## Prompt
Go through the data below line by line. Give only the number of lines that contain "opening".

*-*-*

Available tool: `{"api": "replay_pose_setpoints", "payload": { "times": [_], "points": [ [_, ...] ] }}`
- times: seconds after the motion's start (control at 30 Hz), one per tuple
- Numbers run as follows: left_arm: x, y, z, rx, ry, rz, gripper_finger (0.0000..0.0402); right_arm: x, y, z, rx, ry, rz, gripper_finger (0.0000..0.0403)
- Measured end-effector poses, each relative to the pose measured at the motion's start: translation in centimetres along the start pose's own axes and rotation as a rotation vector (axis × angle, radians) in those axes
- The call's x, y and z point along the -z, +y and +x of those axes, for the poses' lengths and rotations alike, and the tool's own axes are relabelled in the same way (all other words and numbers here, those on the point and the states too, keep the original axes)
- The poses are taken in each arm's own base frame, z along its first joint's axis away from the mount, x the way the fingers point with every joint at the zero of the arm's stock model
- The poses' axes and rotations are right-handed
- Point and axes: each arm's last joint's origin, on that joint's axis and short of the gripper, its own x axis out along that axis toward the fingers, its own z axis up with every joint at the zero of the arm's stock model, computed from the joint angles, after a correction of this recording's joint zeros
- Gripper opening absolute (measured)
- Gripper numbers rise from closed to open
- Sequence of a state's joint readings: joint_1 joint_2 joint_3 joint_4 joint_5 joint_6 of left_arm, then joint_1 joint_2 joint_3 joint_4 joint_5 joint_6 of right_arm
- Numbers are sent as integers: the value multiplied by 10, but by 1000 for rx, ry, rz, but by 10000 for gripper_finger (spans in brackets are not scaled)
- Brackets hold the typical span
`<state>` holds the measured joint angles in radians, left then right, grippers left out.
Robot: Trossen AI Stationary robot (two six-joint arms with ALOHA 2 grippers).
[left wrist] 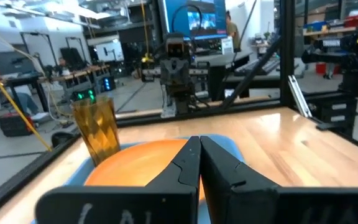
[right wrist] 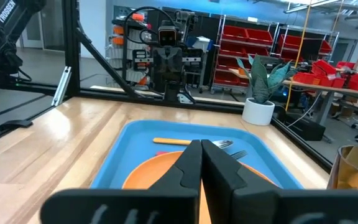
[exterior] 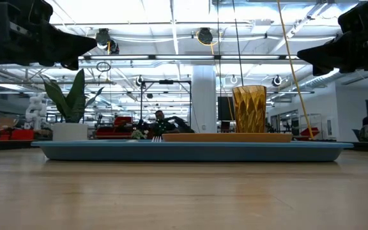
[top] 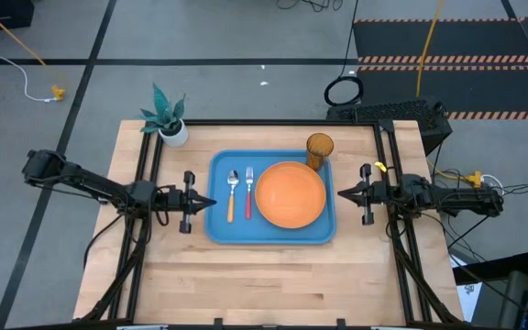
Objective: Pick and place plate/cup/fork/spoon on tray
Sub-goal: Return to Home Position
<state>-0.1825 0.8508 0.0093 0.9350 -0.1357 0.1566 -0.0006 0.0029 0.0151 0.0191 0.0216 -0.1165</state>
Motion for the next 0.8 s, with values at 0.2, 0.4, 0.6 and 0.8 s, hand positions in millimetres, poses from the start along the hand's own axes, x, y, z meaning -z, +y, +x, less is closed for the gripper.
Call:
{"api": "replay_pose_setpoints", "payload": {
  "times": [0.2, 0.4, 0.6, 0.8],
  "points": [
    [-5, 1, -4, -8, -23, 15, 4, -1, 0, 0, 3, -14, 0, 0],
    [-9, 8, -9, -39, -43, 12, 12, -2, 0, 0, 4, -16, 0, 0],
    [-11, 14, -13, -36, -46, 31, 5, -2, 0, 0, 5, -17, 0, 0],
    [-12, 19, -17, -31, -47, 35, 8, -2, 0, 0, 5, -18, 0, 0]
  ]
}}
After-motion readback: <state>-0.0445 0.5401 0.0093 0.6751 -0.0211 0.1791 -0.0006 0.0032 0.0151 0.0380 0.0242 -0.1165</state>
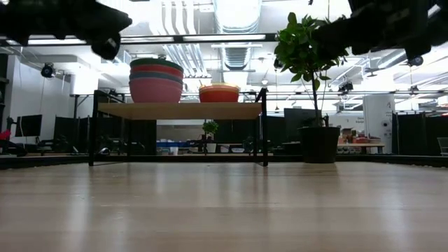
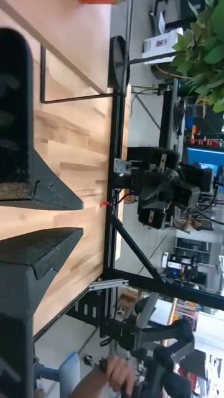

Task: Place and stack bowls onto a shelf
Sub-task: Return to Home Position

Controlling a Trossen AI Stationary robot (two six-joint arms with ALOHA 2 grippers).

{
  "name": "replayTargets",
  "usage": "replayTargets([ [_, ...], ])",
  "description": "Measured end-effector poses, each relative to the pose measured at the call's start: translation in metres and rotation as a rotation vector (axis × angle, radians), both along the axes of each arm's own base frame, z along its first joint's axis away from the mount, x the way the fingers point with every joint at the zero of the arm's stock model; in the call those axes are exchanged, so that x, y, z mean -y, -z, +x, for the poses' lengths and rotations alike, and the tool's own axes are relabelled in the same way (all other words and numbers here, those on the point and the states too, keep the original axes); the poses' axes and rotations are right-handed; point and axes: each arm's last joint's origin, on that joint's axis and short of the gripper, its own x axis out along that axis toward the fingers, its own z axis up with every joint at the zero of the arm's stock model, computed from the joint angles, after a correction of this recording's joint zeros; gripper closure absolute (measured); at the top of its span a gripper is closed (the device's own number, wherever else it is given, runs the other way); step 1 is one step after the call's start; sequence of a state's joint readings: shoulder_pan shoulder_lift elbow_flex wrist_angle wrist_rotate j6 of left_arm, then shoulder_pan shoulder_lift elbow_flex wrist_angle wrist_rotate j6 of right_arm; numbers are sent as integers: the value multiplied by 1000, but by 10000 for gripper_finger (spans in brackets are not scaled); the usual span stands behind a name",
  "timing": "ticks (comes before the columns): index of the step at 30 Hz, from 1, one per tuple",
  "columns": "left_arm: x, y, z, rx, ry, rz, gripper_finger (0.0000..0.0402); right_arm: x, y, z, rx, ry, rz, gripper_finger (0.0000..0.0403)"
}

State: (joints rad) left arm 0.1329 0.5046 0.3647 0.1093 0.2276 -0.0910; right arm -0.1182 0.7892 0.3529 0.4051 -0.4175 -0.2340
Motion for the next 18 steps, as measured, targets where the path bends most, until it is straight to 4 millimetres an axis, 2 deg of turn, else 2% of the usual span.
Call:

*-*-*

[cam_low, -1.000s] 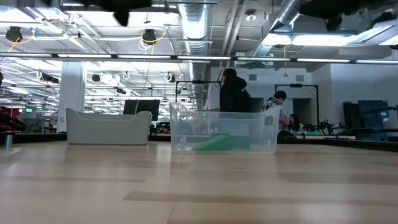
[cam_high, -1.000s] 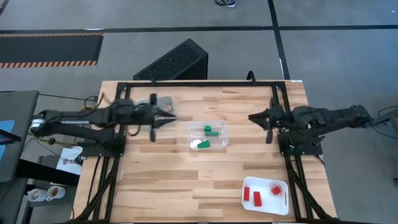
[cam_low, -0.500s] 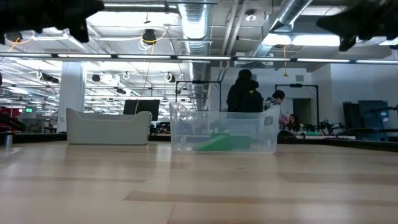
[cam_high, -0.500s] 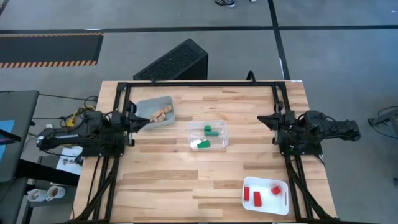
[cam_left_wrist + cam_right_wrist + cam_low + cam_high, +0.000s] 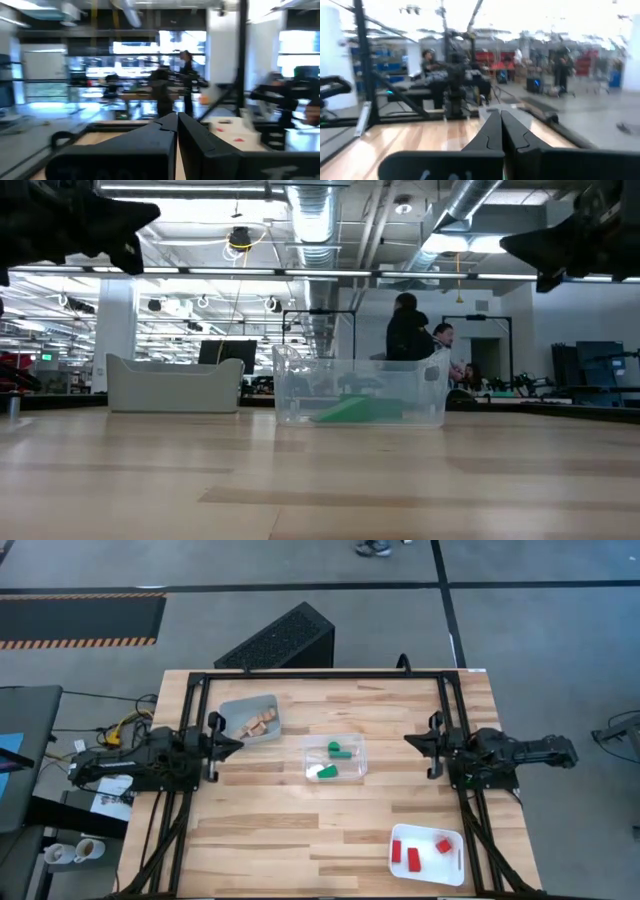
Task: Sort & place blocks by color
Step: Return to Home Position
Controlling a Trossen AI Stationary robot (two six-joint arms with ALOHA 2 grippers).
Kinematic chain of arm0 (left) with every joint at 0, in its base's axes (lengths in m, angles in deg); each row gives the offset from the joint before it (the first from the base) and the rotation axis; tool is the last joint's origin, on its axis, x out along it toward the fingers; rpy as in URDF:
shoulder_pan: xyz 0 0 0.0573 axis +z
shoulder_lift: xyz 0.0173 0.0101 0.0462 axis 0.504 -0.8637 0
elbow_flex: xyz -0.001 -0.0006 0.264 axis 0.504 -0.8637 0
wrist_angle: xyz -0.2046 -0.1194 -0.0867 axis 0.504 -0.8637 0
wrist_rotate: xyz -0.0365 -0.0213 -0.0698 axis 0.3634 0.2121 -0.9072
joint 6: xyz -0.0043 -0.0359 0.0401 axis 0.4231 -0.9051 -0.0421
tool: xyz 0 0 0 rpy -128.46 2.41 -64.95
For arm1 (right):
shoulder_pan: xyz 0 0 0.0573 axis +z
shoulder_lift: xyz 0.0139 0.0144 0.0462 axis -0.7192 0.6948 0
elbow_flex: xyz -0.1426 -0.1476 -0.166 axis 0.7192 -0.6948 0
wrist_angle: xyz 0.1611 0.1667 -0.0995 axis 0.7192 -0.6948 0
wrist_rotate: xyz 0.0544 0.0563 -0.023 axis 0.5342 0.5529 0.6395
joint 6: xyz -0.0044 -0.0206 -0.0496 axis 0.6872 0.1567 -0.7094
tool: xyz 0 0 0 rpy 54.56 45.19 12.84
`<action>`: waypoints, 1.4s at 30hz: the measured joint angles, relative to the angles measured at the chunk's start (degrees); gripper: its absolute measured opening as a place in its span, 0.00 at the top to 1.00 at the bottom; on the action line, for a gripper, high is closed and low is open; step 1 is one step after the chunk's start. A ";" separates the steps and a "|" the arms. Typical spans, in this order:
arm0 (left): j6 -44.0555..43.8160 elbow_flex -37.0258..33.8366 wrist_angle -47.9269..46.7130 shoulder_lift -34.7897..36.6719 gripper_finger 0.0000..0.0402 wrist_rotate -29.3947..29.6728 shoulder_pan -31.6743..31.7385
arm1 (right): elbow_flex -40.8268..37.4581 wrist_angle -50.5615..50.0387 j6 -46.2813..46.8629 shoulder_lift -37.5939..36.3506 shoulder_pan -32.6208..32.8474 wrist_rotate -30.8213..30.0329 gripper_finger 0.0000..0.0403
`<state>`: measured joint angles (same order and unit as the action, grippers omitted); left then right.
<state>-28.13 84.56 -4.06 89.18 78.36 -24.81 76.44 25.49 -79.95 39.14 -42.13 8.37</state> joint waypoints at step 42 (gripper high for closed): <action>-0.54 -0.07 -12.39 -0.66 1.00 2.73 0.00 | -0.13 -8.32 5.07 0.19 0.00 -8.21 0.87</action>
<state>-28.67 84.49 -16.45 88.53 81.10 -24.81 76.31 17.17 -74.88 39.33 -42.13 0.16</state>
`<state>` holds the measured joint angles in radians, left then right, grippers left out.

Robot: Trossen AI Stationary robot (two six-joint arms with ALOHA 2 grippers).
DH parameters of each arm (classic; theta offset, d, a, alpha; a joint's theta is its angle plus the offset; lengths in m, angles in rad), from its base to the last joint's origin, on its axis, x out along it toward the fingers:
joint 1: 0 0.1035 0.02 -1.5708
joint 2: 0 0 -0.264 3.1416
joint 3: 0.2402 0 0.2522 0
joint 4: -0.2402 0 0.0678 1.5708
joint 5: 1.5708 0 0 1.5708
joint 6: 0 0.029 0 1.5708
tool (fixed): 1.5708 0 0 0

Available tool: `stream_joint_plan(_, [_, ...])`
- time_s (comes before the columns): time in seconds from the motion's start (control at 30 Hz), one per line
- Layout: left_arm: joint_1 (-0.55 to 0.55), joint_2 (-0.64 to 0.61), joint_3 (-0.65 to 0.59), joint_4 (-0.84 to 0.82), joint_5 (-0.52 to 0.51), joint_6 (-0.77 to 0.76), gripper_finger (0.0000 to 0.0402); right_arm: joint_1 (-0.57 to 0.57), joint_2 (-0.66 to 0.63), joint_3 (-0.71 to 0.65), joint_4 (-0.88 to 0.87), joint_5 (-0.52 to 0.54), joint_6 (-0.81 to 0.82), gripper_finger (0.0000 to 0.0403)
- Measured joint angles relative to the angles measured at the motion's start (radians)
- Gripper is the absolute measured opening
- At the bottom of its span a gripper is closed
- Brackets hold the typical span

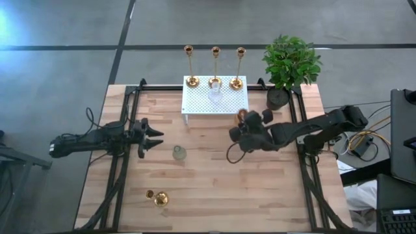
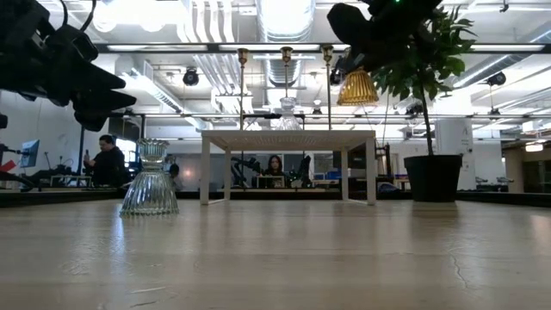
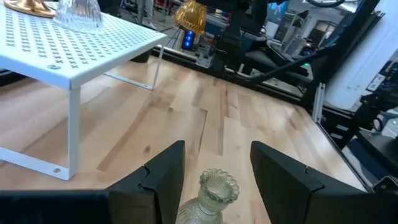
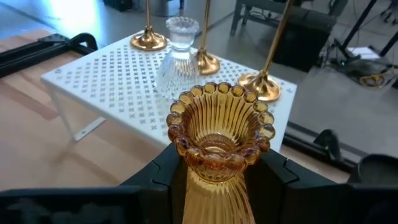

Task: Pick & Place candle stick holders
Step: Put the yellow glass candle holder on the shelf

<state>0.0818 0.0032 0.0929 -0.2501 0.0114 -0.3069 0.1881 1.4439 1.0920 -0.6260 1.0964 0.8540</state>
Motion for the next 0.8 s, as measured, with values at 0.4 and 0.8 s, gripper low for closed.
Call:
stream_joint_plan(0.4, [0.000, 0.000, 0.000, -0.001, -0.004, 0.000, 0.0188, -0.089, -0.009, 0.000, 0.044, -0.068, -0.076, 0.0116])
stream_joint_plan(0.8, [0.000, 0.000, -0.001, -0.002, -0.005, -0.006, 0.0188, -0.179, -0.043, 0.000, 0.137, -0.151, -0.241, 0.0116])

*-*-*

## Solution
3